» **Exercise requirements**
Where a line holds the word "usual", copy it from the records.

### Records supplied ###

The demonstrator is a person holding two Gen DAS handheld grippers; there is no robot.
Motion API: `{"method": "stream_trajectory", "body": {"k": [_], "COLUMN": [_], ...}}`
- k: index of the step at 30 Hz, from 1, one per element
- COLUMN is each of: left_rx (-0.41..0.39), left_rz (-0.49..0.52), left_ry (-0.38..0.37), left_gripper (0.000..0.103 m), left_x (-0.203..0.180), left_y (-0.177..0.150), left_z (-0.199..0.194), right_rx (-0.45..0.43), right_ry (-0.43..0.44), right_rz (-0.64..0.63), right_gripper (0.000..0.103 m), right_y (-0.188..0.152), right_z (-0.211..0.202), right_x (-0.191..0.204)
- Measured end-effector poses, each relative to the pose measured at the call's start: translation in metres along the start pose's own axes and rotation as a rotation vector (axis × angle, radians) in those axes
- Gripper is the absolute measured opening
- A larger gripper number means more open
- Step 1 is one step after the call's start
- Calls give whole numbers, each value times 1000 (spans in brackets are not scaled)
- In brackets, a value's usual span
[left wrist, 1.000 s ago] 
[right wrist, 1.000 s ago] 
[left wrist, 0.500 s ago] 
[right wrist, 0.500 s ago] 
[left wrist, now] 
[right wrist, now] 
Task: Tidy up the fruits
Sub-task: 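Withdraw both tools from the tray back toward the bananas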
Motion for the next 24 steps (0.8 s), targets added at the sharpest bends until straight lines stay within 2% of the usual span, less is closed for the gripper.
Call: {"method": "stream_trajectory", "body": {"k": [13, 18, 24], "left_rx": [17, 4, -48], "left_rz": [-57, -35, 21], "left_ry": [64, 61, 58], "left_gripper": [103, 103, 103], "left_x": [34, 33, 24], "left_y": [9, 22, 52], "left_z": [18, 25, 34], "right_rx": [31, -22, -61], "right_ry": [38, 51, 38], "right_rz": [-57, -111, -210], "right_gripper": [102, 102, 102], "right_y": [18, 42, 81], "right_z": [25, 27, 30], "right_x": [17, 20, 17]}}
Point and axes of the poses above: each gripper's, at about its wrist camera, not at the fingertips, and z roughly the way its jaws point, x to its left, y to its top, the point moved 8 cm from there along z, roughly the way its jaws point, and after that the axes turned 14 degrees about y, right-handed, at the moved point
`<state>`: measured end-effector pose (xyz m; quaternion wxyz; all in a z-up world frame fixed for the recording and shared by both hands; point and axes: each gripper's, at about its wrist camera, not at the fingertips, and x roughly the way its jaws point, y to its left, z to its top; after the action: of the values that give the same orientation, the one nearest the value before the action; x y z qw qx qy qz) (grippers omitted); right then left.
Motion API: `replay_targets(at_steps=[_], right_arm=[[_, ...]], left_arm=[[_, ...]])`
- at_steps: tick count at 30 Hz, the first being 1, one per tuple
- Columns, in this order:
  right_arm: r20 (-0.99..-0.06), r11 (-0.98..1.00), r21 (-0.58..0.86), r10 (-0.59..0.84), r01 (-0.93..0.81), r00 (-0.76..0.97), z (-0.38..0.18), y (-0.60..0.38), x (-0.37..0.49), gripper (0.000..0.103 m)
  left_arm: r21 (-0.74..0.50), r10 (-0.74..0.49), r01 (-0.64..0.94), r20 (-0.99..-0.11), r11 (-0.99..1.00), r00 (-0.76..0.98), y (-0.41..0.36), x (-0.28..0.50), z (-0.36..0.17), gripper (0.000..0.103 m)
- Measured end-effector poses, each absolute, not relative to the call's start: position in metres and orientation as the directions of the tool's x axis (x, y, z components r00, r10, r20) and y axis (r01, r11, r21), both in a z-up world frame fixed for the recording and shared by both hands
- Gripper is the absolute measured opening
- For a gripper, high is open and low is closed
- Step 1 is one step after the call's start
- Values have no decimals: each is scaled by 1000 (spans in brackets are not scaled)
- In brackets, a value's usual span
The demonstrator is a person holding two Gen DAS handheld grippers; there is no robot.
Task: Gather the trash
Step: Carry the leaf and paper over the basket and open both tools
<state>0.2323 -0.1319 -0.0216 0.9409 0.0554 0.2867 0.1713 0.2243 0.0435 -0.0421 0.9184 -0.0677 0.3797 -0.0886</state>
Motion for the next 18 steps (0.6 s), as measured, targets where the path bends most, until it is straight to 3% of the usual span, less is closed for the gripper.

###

» **Solution to this exercise**
- In brackets, a value's usual span
Motion for the next 24 steps (0.8 s), targets added at the sharpest bends until straight lines stay within 2% of the usual span, less is closed for the gripper.
- In brackets, a value's usual span
Motion for the next 18 steps (0.6 s), as measured, targets where the path bends most, until it is straight to 3% of the usual span, less is closed for the gripper.

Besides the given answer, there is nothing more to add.